Would you repeat exactly the part of the listing below that runs from the line containing "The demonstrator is" down to the line containing "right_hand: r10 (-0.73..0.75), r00", inclusive, and nothing else?

[Collected data — start]

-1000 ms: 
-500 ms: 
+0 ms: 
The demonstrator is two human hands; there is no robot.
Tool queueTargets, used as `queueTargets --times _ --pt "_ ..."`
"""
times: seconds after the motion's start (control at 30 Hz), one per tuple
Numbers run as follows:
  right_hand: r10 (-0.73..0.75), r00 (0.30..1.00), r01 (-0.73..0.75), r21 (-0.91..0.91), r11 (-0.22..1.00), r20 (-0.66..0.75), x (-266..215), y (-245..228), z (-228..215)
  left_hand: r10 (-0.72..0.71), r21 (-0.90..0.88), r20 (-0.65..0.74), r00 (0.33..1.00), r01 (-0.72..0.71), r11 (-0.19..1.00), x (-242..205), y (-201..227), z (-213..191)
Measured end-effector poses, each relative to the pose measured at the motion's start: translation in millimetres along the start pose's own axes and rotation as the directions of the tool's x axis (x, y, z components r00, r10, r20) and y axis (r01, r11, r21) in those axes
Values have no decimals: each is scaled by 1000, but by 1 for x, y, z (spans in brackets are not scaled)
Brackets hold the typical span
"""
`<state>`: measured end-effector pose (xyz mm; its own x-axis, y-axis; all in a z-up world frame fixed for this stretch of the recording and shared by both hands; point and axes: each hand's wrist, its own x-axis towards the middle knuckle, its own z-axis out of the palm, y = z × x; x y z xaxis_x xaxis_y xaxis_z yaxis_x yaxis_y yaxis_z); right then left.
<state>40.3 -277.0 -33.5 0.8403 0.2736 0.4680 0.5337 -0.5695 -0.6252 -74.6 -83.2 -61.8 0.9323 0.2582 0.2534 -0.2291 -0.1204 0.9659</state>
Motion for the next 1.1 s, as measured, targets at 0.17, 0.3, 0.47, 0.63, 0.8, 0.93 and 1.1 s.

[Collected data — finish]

Reply to the task>
The demonstrator is two human hands; there is no robot.
Tool queueTargets, used as `queueTargets --times _ --pt "_ ..."`
"""
times: seconds after the motion's start (control at 30 Hz), one per tuple
Numbers run as follows:
  right_hand: r10 (-0.73..0.75), r00 (0.30..1.00), r01 (-0.73..0.75), r21 (-0.91..0.91), r11 (-0.22..1.00), r20 (-0.66..0.75), x (-266..215), y (-245..228), z (-228..215)

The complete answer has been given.